Questo documento — non datato, ma redatto personalmente da Re Ferdinan-do tra l’il ed il 13 Ottobre, come si rileva dal suo stesso contesto — é di enorme importanza.

Ne esistono due soli esemplari: II primo, conservato nel Fascio 315, fogli 61 e segg., é una minuta originale, scritta nella prima metà, sotto dettatura, da un amanuense (Frilli?), mentre nella seconda metà — e cioè dalle parole «Ieri mattina alle ore sette ricevei i rapporti… ecc», fino alla fine — appare di pugno dello stesso Ferdinando, che ha introdotto personalmente, con la sua inconfondibile grafia, delle correzioni ed aggiunte autografe anche nella prima parte.
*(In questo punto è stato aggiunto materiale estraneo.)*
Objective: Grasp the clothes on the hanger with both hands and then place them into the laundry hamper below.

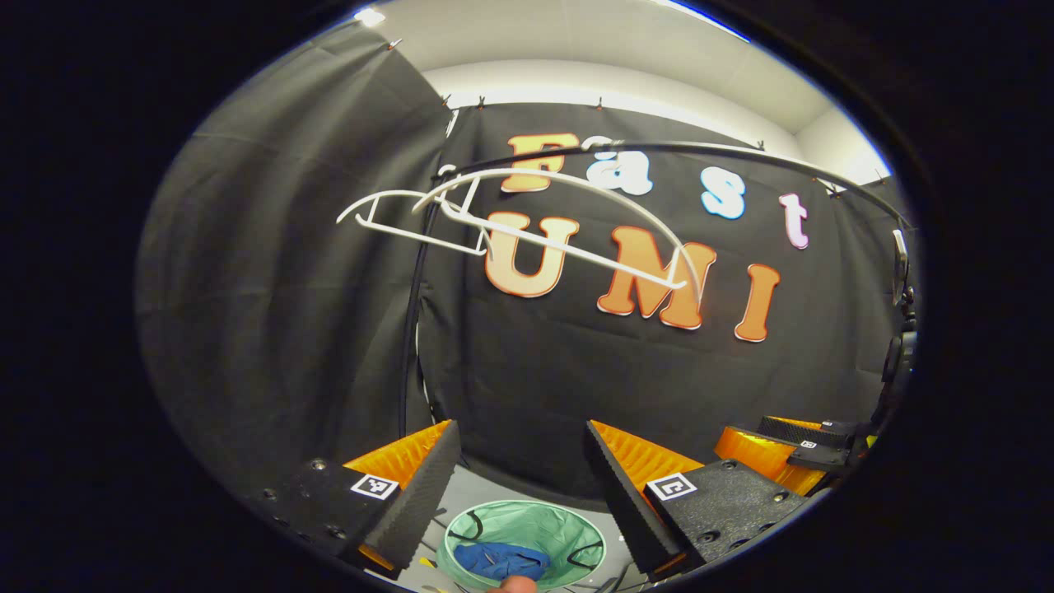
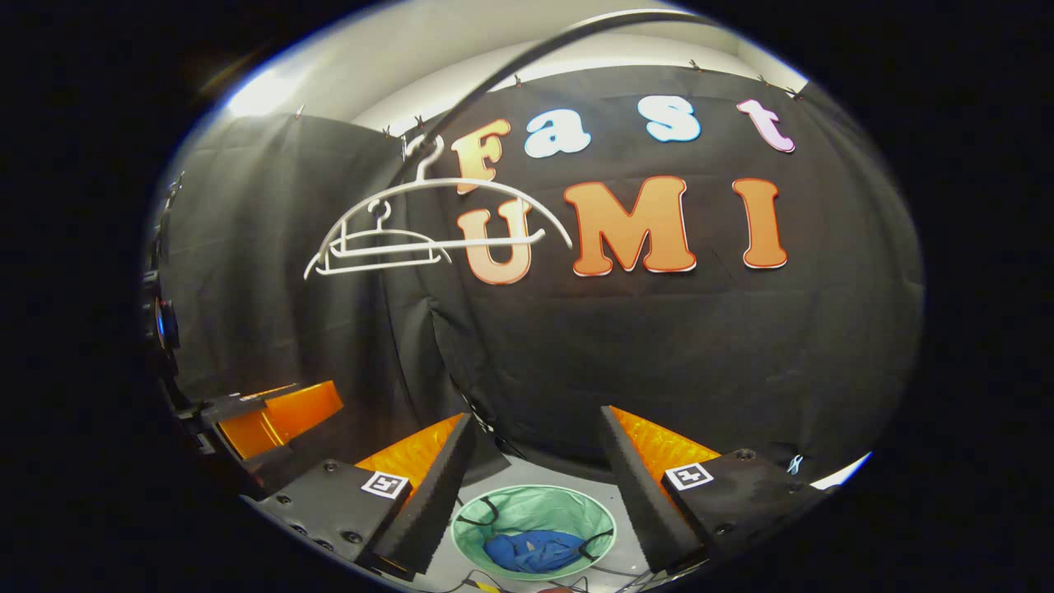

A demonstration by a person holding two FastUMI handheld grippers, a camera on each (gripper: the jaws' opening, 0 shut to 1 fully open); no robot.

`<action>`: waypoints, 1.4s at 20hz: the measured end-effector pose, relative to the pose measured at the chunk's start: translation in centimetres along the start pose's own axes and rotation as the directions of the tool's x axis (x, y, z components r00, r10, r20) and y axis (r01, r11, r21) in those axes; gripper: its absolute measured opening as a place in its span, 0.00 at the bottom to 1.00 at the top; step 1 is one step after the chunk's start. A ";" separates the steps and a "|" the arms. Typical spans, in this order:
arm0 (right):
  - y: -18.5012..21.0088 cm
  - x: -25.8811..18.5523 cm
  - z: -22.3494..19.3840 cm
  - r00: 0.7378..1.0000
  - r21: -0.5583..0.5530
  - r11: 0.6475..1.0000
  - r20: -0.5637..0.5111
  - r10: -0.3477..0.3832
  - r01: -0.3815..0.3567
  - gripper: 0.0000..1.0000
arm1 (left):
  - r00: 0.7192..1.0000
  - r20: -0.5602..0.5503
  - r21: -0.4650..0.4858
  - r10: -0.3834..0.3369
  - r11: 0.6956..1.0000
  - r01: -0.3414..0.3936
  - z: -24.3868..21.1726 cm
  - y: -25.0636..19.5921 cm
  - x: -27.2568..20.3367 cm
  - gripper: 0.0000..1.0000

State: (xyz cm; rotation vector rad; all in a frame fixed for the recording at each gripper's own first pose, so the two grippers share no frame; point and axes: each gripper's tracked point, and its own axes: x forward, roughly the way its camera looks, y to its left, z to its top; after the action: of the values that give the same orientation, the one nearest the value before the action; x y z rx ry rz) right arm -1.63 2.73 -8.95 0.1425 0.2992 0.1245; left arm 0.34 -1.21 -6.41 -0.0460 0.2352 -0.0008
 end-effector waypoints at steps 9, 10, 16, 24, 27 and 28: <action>3.6 -12.0 4.2 0.987 0.017 0.999 0.154 -0.032 0.030 0.89 | 0.988 0.146 0.046 0.047 0.997 -0.054 6.5 4.4 -11.5 0.90; 4.1 -12.9 4.1 0.987 0.012 0.999 0.159 -0.032 0.031 0.89 | 0.986 0.160 0.049 0.048 0.997 -0.056 6.9 4.6 -12.8 0.90; 4.9 -17.2 4.7 0.979 -0.014 0.999 0.196 -0.047 0.051 0.97 | 0.974 0.216 0.024 0.068 0.997 -0.075 8.3 5.6 -17.6 0.91; 5.1 -18.6 5.4 0.970 -0.016 0.997 0.230 -0.074 0.080 0.98 | 0.971 0.229 0.027 0.065 0.997 -0.073 8.5 6.0 -19.8 0.94; 5.7 -18.5 5.6 0.969 -0.024 0.997 0.236 -0.072 0.080 0.98 | 0.971 0.230 0.035 0.062 0.997 -0.072 8.5 6.3 -19.9 0.94; 5.9 -18.5 5.6 0.969 -0.027 0.997 0.237 -0.070 0.078 0.98 | 0.971 0.229 0.038 0.063 0.997 -0.073 8.5 6.4 -19.9 0.90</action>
State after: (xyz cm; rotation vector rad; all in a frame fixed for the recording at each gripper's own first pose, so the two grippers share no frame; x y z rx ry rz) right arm -18.11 5.22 2.54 0.1091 0.0647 0.0379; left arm -17.07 5.69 6.23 0.0085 0.0074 0.0672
Il secondo esemplare, di assai più facile lettura, é contenuto invece nel Fascio 623, fogli 1-6, dai quali l’ho riprodotto. Esso é infatti la copia fedele dell’altro, che può essere considerato una minuta.

Il contenuto, abbastanza obbiettivo, registra — in base ai rapporti ricevuti — tutti gli avvenimenti succedutisi fino all’arrivo del Colonnello Marsiglia, la mattina del 13 Ottobre. Non accenna quindi né al processo né alla sentenza, che risultano invece dalla Relazione dello sbarro, riportata sotto il numero seguente).

 

 

  1. ARCHIVIO BORBONE, Fascio 622, fogli 3-5:RE FERDINANDO:

«RELAZIONE DELLO SBARCO FATTO DA MURAT E DAI SUOI SEGUACI SULLA SPIAGGIA DEL PIZZO IN CALABRIA, E DEI FATTI SE­GUITI FINO ALLA SUA MORTE»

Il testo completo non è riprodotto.